Logomarca

Um jornal a serviço do MS. Desde 2007 | Quinta, 26 de Maio de 2022

Sidrolandia

Aldeia conectada: índios aderem às redes sociais

A Oca Digital, espaço reservado para cursos de ferramentas digitais na vila dos Jogos, fica lotada o dia inteiro. São índios de todo o país que querem aprender mais

Agência Brasil

31 de Outubro de 2015 - 07:16

Por onde quer que se ande na Vila dos Jogos Mundiais Indígenas, em Palmas, capital do Tocantins, é comum encontrar índios de olhos vidrados na tela de um telefone celular. A nova geração de indígenas do país está conectada e, segundo eles explicam, não há resistência nas aldeias ao uso de tecnologia.

A Oca Digital, espaço reservado para cursos de ferramentas digitais na vila dos Jogos, fica lotada o dia inteiro. São índios de todo o país que querem aprender mais sobre tecnologia nas aulas ministradas pelo Serviço Nacional de Aprendizagem Comercial (Senac Tocantins ). E quem não usa uns dos 30 computadores da oca aproveita o wifi gratuito a fim de enviar informações para a aldeia e para o mundo sobre o que se passa nos jogos.

“Eu costumo usar o Facebook para conversar com as meninas, com a família que mora longe e também para postar sobre a cultura indígena. Na minha aldeia tem rede de wifi e a conexão é boa”, disse Hebert, da etnia Javaé. Ele mostra orgulhoso as curtidas que recebeu ao postar fotos com o tetracampeão mundial de paracanoagem Fernando Fernandes, que visitou a sua aldeia localizada na ilha do Bananal, no estado do Tocantins. Índios mais velhos também têm aproveitado para criar os próprios perfis.
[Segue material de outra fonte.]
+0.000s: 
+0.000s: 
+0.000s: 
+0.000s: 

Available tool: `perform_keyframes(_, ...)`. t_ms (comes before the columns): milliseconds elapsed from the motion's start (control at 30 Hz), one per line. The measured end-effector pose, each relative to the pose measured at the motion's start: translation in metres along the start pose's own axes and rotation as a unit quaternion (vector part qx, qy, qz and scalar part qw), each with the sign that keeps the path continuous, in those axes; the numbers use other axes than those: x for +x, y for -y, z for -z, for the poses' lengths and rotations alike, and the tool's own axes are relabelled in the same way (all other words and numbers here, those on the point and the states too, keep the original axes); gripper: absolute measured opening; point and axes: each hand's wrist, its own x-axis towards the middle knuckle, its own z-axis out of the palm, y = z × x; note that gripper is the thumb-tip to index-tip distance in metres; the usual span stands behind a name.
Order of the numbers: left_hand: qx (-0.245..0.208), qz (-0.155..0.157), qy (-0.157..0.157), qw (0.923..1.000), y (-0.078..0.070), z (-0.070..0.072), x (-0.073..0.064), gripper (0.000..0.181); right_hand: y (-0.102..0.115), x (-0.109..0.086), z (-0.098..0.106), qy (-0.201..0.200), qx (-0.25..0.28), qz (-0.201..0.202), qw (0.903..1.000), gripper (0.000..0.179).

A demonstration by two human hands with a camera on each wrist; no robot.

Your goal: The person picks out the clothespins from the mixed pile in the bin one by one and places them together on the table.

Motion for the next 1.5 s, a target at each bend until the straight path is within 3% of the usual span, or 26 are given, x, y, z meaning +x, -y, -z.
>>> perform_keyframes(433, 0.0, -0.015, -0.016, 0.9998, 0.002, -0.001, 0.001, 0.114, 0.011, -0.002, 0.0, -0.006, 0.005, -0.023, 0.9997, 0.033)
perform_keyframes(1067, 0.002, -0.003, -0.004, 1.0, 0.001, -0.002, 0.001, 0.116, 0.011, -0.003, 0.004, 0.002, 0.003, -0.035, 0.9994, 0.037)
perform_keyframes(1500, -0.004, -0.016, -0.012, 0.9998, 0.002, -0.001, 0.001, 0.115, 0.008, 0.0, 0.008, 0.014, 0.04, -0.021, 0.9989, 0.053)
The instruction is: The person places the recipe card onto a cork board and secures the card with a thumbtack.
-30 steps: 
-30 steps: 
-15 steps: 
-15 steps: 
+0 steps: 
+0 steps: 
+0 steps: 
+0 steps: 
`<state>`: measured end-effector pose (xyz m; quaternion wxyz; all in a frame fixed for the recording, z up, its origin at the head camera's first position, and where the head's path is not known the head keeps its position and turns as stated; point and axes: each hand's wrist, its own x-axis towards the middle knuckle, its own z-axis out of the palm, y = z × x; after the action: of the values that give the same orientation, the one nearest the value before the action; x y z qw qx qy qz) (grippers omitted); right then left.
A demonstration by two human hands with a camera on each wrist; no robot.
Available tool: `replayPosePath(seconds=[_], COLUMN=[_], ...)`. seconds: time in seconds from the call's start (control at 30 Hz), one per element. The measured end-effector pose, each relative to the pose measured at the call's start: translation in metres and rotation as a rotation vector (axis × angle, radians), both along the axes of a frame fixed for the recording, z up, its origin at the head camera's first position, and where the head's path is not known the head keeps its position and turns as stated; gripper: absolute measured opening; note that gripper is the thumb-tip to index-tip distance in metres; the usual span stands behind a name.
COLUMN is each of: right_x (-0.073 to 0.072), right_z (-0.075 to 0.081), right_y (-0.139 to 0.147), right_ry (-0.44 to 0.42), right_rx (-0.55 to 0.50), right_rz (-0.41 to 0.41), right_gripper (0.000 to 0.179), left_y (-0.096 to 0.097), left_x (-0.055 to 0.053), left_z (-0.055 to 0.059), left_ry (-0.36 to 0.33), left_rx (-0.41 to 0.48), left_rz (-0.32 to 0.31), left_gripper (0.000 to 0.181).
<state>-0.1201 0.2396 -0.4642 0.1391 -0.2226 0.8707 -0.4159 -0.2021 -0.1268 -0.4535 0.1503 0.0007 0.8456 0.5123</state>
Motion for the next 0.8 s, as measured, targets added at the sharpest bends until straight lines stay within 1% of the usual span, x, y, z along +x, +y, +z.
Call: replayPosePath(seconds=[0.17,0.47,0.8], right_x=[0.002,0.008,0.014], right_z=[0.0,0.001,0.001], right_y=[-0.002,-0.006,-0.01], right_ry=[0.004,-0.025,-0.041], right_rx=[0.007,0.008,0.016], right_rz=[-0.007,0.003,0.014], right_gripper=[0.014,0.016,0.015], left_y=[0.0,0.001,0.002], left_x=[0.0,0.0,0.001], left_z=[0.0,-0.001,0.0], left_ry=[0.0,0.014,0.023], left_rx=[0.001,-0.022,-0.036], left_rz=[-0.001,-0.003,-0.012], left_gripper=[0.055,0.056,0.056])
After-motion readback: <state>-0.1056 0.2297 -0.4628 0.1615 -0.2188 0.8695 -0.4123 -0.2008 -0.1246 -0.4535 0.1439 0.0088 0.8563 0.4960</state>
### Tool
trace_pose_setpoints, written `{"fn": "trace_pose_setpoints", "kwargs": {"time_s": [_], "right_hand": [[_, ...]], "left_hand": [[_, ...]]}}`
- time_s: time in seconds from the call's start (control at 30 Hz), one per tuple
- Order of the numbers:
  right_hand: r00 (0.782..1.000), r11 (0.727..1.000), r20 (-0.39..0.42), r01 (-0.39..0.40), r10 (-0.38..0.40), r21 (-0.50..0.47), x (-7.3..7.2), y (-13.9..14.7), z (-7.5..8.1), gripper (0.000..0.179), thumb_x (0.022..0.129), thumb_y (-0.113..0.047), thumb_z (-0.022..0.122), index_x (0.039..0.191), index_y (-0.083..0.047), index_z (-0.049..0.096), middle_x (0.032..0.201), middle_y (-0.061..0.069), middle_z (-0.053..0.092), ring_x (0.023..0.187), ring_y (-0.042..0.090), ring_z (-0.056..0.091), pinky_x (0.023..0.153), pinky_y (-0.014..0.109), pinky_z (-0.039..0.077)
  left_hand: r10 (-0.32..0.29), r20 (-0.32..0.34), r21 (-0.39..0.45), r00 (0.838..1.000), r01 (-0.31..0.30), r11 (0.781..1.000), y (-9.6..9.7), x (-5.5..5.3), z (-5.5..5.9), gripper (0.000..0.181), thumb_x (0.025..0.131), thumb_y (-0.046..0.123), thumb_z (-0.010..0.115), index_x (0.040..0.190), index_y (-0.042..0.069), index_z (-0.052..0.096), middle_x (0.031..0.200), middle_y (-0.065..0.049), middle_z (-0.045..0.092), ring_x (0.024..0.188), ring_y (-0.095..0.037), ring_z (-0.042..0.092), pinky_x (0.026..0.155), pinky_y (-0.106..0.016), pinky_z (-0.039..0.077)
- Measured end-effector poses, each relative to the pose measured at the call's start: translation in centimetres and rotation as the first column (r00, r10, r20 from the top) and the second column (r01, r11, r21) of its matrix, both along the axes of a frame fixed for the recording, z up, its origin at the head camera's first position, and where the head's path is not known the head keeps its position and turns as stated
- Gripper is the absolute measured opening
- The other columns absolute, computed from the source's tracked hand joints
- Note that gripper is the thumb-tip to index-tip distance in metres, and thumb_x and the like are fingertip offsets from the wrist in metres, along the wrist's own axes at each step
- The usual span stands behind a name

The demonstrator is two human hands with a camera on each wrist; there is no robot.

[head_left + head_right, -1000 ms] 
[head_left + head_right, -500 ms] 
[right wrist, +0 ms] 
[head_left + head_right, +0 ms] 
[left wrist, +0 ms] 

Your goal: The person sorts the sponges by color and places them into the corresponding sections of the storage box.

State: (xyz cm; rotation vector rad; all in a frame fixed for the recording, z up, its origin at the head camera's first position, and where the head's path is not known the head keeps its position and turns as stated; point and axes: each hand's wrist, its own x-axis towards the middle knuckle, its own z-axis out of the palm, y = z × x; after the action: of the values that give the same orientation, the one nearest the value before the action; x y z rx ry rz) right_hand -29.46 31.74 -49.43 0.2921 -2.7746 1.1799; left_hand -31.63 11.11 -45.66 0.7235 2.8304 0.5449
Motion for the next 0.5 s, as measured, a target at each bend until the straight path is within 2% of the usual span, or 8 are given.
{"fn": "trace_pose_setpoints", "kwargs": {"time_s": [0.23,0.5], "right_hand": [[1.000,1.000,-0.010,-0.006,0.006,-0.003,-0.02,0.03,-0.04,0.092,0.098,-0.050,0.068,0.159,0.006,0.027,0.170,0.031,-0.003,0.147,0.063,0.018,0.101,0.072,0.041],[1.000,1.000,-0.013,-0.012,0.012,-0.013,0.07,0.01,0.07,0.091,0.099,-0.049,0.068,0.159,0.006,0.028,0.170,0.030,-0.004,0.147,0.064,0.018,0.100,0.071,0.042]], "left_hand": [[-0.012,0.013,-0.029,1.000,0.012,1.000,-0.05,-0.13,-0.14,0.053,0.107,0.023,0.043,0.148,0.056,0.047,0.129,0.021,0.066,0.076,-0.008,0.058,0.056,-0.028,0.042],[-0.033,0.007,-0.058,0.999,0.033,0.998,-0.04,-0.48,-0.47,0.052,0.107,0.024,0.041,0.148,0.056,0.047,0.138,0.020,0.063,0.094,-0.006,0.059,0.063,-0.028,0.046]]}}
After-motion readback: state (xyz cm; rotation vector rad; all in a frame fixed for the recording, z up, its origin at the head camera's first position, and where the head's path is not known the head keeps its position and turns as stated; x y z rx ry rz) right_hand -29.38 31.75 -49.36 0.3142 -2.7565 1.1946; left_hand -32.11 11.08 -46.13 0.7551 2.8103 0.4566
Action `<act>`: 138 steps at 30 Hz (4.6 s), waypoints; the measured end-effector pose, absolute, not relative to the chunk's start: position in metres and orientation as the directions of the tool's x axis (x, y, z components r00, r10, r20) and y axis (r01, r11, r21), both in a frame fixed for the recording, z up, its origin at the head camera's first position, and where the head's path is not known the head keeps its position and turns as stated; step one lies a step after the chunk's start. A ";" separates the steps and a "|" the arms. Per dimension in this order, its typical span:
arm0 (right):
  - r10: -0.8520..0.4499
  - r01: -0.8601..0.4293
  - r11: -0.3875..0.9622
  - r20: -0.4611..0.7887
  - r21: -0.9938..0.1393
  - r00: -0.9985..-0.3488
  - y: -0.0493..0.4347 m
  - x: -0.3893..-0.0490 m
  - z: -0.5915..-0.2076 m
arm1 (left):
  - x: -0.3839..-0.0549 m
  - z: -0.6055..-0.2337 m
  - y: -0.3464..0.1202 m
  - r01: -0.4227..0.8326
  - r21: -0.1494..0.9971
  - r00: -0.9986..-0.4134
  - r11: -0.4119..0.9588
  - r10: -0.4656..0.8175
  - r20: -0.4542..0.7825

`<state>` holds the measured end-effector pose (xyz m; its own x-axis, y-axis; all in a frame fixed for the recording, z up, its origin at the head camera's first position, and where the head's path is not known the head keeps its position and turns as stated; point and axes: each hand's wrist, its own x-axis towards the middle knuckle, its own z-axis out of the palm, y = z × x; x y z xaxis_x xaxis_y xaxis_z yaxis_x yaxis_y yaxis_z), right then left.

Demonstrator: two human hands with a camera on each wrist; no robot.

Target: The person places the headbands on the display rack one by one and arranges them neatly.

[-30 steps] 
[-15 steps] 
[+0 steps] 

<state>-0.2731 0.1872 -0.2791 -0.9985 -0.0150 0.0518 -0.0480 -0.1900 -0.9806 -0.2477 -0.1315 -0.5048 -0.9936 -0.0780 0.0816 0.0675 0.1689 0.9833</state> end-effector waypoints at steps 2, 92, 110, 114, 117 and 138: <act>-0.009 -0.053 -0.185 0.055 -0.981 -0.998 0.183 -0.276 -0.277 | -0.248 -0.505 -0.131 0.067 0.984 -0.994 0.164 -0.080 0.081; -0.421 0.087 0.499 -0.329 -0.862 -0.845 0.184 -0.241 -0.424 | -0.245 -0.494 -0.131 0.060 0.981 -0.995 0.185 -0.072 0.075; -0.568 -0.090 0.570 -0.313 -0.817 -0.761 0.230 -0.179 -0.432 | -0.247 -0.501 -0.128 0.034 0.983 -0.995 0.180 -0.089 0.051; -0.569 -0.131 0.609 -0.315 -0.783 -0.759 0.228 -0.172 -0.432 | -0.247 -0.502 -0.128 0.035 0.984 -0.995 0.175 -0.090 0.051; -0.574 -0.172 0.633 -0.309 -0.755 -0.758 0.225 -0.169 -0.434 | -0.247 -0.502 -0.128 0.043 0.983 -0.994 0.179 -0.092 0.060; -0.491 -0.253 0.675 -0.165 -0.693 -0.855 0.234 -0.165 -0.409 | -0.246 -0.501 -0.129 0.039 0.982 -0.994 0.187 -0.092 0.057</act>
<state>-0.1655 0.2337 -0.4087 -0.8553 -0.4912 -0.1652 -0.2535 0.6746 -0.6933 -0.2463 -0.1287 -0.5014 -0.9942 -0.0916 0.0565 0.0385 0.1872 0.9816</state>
Tecnologia em prol dos direitos

Para a pequisadora de educação indígena, Marina Terena, a cultura das etnias também é dinâmica e não está imune às transformações que a sociedade vive. “É preciso que isso se torne claro para o não índio, para acabar com determinados preconceitos. A tecnologia já está disponível para todas populações, indígenas ou não indígenas. O próprio movimento indígena hoje se mantém graças à tecnologia, através da disseminação da luta de seus direitos, sua cultura, sua história e trajetória”, disse.

De acordo com Marina Terena, os projetos que têm levado internet para as aldeias são reivindicações dos próprios índios, principalmente dos mais jovens. “Há um tempo, não tínhamos nem energia. Hoje a gente tem aldeias com elementos urbanos, com energia, com acesso à internet. As redes de conexão chegam principalmente por causa das escolas indígenas e, na maioria das vezes, a conexão é disponibilizada para o restante da aldeia”.